Please return the full listing exactly as written, with the images removed.

────────────────

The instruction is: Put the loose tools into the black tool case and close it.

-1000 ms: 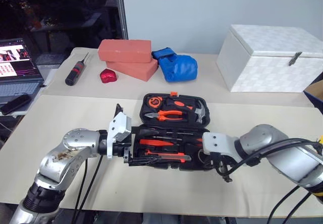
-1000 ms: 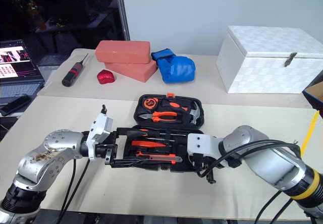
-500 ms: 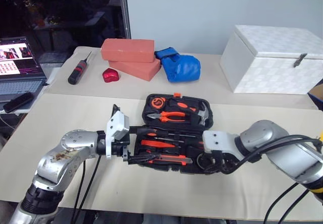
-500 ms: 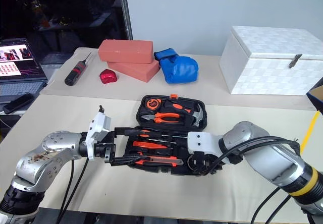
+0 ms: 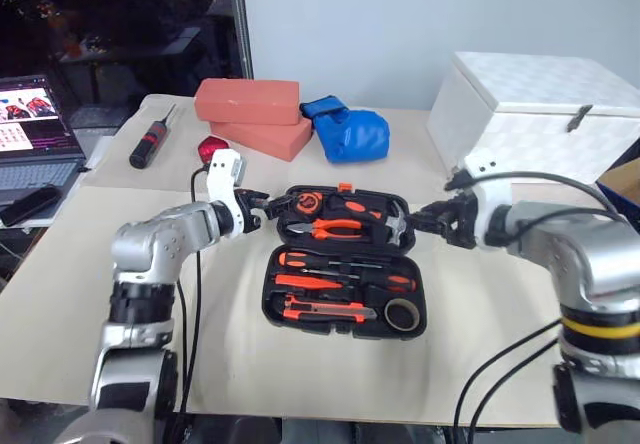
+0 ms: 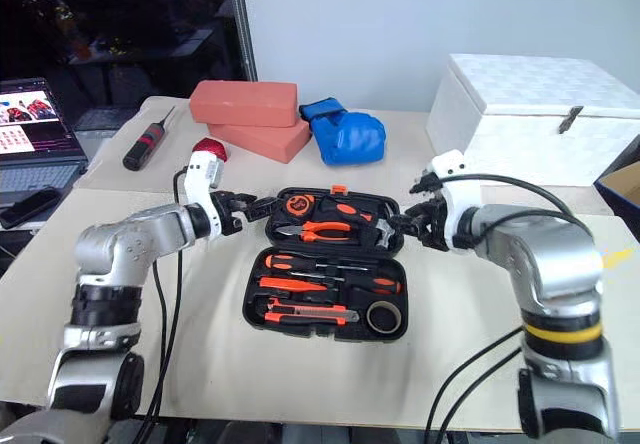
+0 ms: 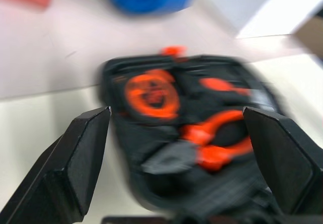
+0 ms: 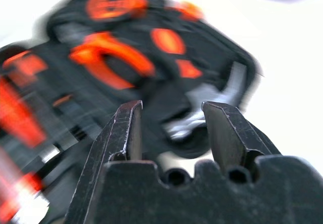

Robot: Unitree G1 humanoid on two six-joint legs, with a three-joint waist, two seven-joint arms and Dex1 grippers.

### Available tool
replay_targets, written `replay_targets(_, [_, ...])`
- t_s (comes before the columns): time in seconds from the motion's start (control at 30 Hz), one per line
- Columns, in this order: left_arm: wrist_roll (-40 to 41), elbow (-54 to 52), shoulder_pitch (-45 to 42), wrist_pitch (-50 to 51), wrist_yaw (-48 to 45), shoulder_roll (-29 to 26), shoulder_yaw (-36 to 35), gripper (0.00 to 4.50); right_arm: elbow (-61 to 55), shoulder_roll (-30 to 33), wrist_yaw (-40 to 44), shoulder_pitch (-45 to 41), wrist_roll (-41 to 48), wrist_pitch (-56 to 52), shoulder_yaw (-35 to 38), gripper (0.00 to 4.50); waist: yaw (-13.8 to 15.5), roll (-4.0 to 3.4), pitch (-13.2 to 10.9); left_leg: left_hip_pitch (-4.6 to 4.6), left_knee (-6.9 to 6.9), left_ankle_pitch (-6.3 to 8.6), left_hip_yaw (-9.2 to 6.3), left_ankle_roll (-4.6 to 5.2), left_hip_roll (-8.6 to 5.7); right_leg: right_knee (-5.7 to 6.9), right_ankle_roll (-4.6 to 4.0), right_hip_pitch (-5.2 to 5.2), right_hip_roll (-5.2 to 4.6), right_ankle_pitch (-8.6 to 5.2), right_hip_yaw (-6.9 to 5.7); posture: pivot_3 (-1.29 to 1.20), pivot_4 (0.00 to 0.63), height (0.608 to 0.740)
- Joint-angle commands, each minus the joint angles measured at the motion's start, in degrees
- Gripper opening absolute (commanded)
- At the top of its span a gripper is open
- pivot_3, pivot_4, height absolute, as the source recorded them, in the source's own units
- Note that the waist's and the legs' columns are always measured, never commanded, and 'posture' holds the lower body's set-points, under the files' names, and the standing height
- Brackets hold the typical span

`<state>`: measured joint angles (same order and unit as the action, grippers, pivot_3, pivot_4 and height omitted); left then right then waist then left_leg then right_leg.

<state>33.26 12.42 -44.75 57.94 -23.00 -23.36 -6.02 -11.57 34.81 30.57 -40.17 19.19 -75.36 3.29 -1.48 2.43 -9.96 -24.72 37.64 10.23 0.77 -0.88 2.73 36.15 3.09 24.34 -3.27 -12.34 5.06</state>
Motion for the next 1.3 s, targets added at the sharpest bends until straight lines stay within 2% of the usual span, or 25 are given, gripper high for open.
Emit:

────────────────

Problem solution ▸
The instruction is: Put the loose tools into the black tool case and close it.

-1000 ms: 
-1000 ms: 
-500 ms: 
-500 ms: 
+0 ms: 
+0 ms: 
+0 ms: 
+0 ms: 

Robot: Unitree G1 humanoid on two six-joint legs, with a three-joint waist, two seven-joint arms and Dex1 grippers.

### Available tool
replay_targets, written `replay_targets(_, [_, ...])`
- t_s (comes before the columns): time in seconds from the motion's start (control at 30 Hz), one per line
- Columns, in this order: left_arm: wrist_roll (-40 to 41), elbow (-54 to 52), shoulder_pitch (-45 to 42), wrist_pitch (-50 to 51), wrist_yaw (-48 to 45), shoulder_roll (-29 to 26), shoulder_yaw (-36 to 35), gripper (0.00 to 4.50); right_arm: elbow (-61 to 55), shoulder_roll (-30 to 33), wrist_yaw (-40 to 44), shoulder_pitch (-45 to 41), wrist_roll (-41 to 48), wrist_pitch (-56 to 52), shoulder_yaw (-35 to 38), gripper (0.00 to 4.50); waist: yaw (-13.8 to 15.5), roll (-4.0 to 3.4), pitch (-13.2 to 10.9); left_leg: left_hip_pitch (-4.6 to 4.6), left_knee (-6.9 to 6.9), left_ankle_pitch (-6.3 to 8.6), left_hip_yaw (-9.2 to 6.3), left_ankle_roll (-4.6 to 5.2), left_hip_roll (-8.6 to 5.7); right_leg: right_knee (-5.7 to 6.9), right_ankle_roll (-4.6 to 4.0), right_hip_pitch (-5.2 to 5.2), right_hip_roll (-5.2 to 4.6), right_ankle_pitch (-8.6 to 5.2), right_hip_yaw (-6.9 to 5.7); posture: pivot_3 (-1.29 to 1.20), pivot_4 (0.00 to 0.63), height (0.608 to 0.740)
- Joint-angle commands, each minus the joint angles measured at the motion's start, in degrees
- Gripper opening absolute (commanded)
- At the top of its span a gripper is open
- pivot_3, pivot_4, height absolute, as the source recorded them, in the source's own units
- Note that the waist's and the legs' columns are always measured, never commanded, and 'posture' holds the lower body's set-points, under the files' names, and the standing height
- Brackets hold the typical span

`<state>`: measured joint angles (same order and unit as the action, grippers, pivot_3, pivot_4 and height omitted); left then right then waist then left_leg then right_leg.

<state>33.26 12.42 -44.75 57.94 -23.00 -23.36 -6.02 -11.57 34.81 30.57 -40.17 19.19 -75.36 3.29 -1.48 2.43 -9.96 -24.72 37.64 10.23 0.77 -0.88 2.73 36.15 3.09 24.34 -3.27 -12.34 5.06</state>
Motion for the next 1.3 s, targets added at the sharpest bends until straight lines stay within 2% of the usual span, or 25 are given, gripper high for open.
Emit:

Nothing remains to be added to the exercise.